Hacker News new | ask | show | jobs
by danger 5717 days ago
How is that related to the SO question? The post is asking about how to tell if one distribution is "more random" than another, which is what entropy is all about.
1 comments

Consider a random number generator that produces integers between 0 and 15. Here's a really crappy algorithm:

1. Start with a truly random seed between 0 and 15.

2. Increment it each time to generate a random number, modulo 16.

Suppose you start at 11. Your sequence of random numbers will be 11, 12, 13, 14, 15, 1, 2, 3 ....

This is obviously not very random. But look at the entropy of it. All values between 0 and 15 are equally likely, so this will have the maximum possible entropy: 4 bits.

The problem here is that, for entropy to be an accurate measurement of information content, you have to assume that you're measuring independent identically distributed random variables. The outputs from a pseudo-random number generator are not independent.

If we are interested in a _sequence_ of pseudorandom numbers, then we should be talking about the _joint_ entropy of the sequence.

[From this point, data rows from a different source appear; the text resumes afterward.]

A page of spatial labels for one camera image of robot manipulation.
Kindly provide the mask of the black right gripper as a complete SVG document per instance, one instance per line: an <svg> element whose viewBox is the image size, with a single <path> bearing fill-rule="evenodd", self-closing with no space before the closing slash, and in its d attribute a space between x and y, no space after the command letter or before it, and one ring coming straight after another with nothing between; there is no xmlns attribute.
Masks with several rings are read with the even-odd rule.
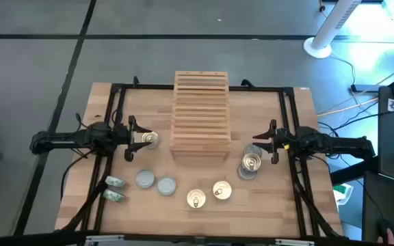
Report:
<svg viewBox="0 0 394 246"><path fill-rule="evenodd" d="M271 120L269 128L266 132L252 137L253 139L274 139L273 143L259 143L253 142L254 146L257 146L267 153L271 154L272 164L277 164L279 162L278 150L290 150L296 152L298 150L298 138L292 135L285 128L277 128L276 120Z"/></svg>

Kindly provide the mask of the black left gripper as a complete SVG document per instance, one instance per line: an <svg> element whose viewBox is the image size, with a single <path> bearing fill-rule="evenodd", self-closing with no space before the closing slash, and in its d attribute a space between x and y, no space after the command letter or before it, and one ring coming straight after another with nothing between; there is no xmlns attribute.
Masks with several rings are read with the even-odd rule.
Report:
<svg viewBox="0 0 394 246"><path fill-rule="evenodd" d="M125 126L123 123L119 123L113 128L113 151L115 151L118 146L128 145L127 149L124 151L124 159L131 162L134 152L151 145L151 142L131 143L131 135L134 132L151 133L152 130L139 126L134 115L128 117L128 123L129 127Z"/></svg>

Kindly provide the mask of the gold-top blue label can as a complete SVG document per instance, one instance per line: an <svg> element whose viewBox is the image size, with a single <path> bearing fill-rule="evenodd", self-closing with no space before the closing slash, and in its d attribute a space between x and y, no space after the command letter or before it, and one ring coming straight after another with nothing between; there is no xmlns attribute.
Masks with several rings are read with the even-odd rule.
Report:
<svg viewBox="0 0 394 246"><path fill-rule="evenodd" d="M213 185L213 194L219 200L227 200L232 194L232 187L225 180L217 181Z"/></svg>
<svg viewBox="0 0 394 246"><path fill-rule="evenodd" d="M159 146L160 137L155 131L152 131L144 133L141 136L141 141L149 143L149 145L146 146L148 149L155 149Z"/></svg>
<svg viewBox="0 0 394 246"><path fill-rule="evenodd" d="M206 195L200 189L193 189L187 194L187 203L192 208L201 208L205 205Z"/></svg>
<svg viewBox="0 0 394 246"><path fill-rule="evenodd" d="M256 172L261 166L261 157L255 153L247 153L242 157L241 166L249 172Z"/></svg>

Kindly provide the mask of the silver-top green label can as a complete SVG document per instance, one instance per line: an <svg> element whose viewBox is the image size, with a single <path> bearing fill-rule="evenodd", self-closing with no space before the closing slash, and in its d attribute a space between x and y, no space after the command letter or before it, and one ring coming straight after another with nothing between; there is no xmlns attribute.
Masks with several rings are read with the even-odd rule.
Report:
<svg viewBox="0 0 394 246"><path fill-rule="evenodd" d="M110 189L104 190L103 197L106 200L110 200L113 202L122 202L125 199L125 196L123 194L117 193L117 192L112 191Z"/></svg>
<svg viewBox="0 0 394 246"><path fill-rule="evenodd" d="M141 189L152 187L155 181L155 175L151 170L142 169L135 176L135 183Z"/></svg>
<svg viewBox="0 0 394 246"><path fill-rule="evenodd" d="M255 156L261 158L262 155L263 155L263 152L262 152L262 149L260 147L254 145L252 143L249 143L244 148L243 155L244 156L246 156L246 155L255 155Z"/></svg>
<svg viewBox="0 0 394 246"><path fill-rule="evenodd" d="M113 176L107 176L105 179L105 183L109 186L117 187L117 188L123 188L126 185L125 180Z"/></svg>
<svg viewBox="0 0 394 246"><path fill-rule="evenodd" d="M242 165L238 166L237 173L242 180L253 180L257 176L257 171L249 171Z"/></svg>
<svg viewBox="0 0 394 246"><path fill-rule="evenodd" d="M163 176L157 181L157 190L163 196L172 195L176 191L176 180L171 176Z"/></svg>

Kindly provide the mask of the wooden slatted shelf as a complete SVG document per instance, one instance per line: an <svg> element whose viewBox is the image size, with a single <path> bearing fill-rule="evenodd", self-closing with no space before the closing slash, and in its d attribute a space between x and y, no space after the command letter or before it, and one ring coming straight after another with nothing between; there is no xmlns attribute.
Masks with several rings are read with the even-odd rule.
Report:
<svg viewBox="0 0 394 246"><path fill-rule="evenodd" d="M230 151L228 73L176 71L170 127L173 158L223 163Z"/></svg>

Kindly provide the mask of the green and white box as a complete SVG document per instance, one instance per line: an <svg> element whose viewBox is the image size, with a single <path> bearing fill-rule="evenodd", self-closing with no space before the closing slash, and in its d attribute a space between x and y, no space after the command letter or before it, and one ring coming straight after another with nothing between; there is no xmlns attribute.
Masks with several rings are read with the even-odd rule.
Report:
<svg viewBox="0 0 394 246"><path fill-rule="evenodd" d="M340 184L333 186L334 198L338 206L345 205L353 191L353 186L348 184Z"/></svg>

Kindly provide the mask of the white fan stand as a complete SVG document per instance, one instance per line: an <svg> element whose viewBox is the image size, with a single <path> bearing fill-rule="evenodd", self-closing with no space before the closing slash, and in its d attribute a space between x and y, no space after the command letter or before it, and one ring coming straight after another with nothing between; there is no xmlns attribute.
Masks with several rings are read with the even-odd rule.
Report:
<svg viewBox="0 0 394 246"><path fill-rule="evenodd" d="M330 56L330 43L362 0L338 0L316 36L304 41L303 48L311 56L324 59Z"/></svg>

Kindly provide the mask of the black computer mouse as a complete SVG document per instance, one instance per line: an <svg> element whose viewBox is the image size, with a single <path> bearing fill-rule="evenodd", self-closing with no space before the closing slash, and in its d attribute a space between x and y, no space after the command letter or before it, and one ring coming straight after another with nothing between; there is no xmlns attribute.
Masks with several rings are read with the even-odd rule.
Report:
<svg viewBox="0 0 394 246"><path fill-rule="evenodd" d="M386 219L379 219L377 220L376 225L378 234L383 239L387 239L389 237L389 233L387 232L387 230L391 231L392 238L394 238L394 227L390 221Z"/></svg>

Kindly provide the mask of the black aluminium table frame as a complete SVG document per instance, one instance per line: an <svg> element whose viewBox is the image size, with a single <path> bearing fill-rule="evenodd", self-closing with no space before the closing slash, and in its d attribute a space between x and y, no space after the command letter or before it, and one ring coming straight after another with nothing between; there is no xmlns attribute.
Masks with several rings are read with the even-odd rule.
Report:
<svg viewBox="0 0 394 246"><path fill-rule="evenodd" d="M165 236L173 241L211 237L241 239L246 243L257 238L299 238L313 233L309 212L298 219L291 177L299 172L291 167L286 151L280 151L279 162L272 164L263 155L262 168L251 181L239 178L237 168L246 145L267 130L271 120L279 126L316 127L317 117L311 91L301 87L242 87L230 92L231 153L224 163L200 161L186 164L173 159L170 150L170 120L173 88L170 85L128 87L124 95L124 114L134 115L144 128L161 138L154 150L139 150L131 162L124 160L123 148L117 149L111 165L113 176L126 181L125 200L94 203L88 219L89 228L103 234L124 234L151 241ZM152 187L141 189L136 174L151 170L155 175ZM169 196L157 190L163 176L176 180L176 191ZM227 200L213 194L213 185L225 180L232 187ZM192 208L187 194L200 189L206 195L205 205Z"/></svg>

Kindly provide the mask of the silver metal bracket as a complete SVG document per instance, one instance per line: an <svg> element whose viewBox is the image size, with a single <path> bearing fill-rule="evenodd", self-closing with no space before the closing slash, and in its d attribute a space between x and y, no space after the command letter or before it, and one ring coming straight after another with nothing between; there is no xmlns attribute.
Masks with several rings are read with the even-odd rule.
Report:
<svg viewBox="0 0 394 246"><path fill-rule="evenodd" d="M123 234L87 236L83 246L99 246L100 243L109 243L109 242L116 242L123 240L124 240Z"/></svg>
<svg viewBox="0 0 394 246"><path fill-rule="evenodd" d="M315 243L313 241L277 238L275 240L275 245L277 245L277 246L315 246Z"/></svg>

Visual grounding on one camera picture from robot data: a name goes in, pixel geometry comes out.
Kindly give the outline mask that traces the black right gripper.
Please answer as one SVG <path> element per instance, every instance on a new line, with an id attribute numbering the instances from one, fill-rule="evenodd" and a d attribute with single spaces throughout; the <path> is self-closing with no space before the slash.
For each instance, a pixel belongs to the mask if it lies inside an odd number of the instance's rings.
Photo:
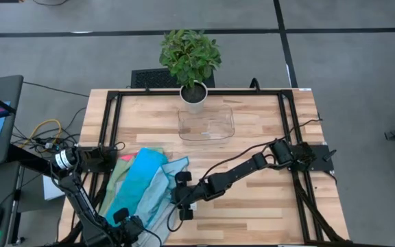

But information theory is plenty capable of describing "how random" a sequence is.

The generator you are talking about is far from producing a uniform distribution (which would have maximum entropy) jointly over the n-dimensional hypercube that would represent a sequence of n draws from your generator, so it has less entropy and is thus "less random" than the distribution you'd get from n independent draws from a perfect rand().

You're right (have an upvote); I was warning more against rash misuse of the concept of entropy, which I see quite a bit.